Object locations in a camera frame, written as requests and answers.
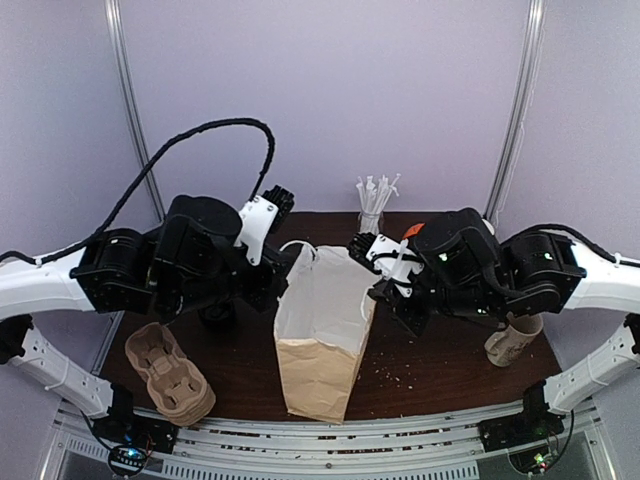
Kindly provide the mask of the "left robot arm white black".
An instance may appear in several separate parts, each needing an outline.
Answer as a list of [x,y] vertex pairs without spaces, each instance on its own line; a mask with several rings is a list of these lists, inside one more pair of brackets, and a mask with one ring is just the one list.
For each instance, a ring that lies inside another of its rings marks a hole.
[[73,253],[57,252],[1,266],[1,360],[21,368],[78,407],[103,420],[123,444],[137,442],[144,424],[124,387],[95,377],[53,347],[36,328],[38,312],[134,312],[171,322],[197,312],[217,322],[236,301],[263,312],[286,289],[289,258],[267,237],[294,205],[274,188],[235,209],[210,197],[180,195],[164,222],[140,233],[99,233]]

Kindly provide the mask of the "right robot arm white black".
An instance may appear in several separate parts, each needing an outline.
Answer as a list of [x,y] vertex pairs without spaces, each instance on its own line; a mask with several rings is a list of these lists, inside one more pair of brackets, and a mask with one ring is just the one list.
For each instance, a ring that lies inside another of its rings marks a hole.
[[439,214],[402,241],[370,236],[364,265],[373,288],[419,335],[432,314],[516,318],[565,310],[624,313],[614,333],[569,369],[528,388],[513,419],[519,440],[535,440],[585,398],[639,366],[639,263],[610,253],[575,229],[529,227],[499,242],[472,208]]

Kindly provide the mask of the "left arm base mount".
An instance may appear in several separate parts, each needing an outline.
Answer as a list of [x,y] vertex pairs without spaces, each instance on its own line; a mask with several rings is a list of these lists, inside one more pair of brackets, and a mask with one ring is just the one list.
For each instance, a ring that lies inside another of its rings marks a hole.
[[179,427],[166,420],[132,413],[124,419],[114,415],[90,419],[82,414],[94,439],[107,452],[107,465],[122,479],[139,475],[154,453],[171,454]]

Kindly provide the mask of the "brown paper takeout bag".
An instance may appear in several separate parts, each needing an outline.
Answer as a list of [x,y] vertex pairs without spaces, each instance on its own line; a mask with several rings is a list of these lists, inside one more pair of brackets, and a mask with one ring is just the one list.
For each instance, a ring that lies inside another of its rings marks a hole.
[[293,240],[300,252],[279,299],[273,336],[281,389],[292,415],[344,422],[375,314],[378,276],[339,246]]

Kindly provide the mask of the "brown pulp cup carrier stack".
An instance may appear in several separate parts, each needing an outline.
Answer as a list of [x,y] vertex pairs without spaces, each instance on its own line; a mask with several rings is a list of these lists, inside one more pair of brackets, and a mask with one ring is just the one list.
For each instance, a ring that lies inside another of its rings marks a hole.
[[167,326],[154,322],[136,330],[125,342],[125,353],[170,423],[192,426],[214,407],[213,389]]

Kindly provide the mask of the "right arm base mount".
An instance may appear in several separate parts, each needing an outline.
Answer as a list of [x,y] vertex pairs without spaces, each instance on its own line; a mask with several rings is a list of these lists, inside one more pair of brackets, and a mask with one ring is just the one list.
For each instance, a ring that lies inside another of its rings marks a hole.
[[544,475],[560,456],[558,434],[564,432],[564,415],[543,407],[524,406],[519,413],[483,420],[478,424],[485,452],[536,446],[507,454],[511,466],[528,477]]

• **BRIEF**: Wherever the string "robot" appears in the entries above, return the line it appears on.

• **WRITTEN ANSWER**:
Kindly provide the mask of the "left robot arm white black".
Kindly provide the mask of the "right robot arm white black".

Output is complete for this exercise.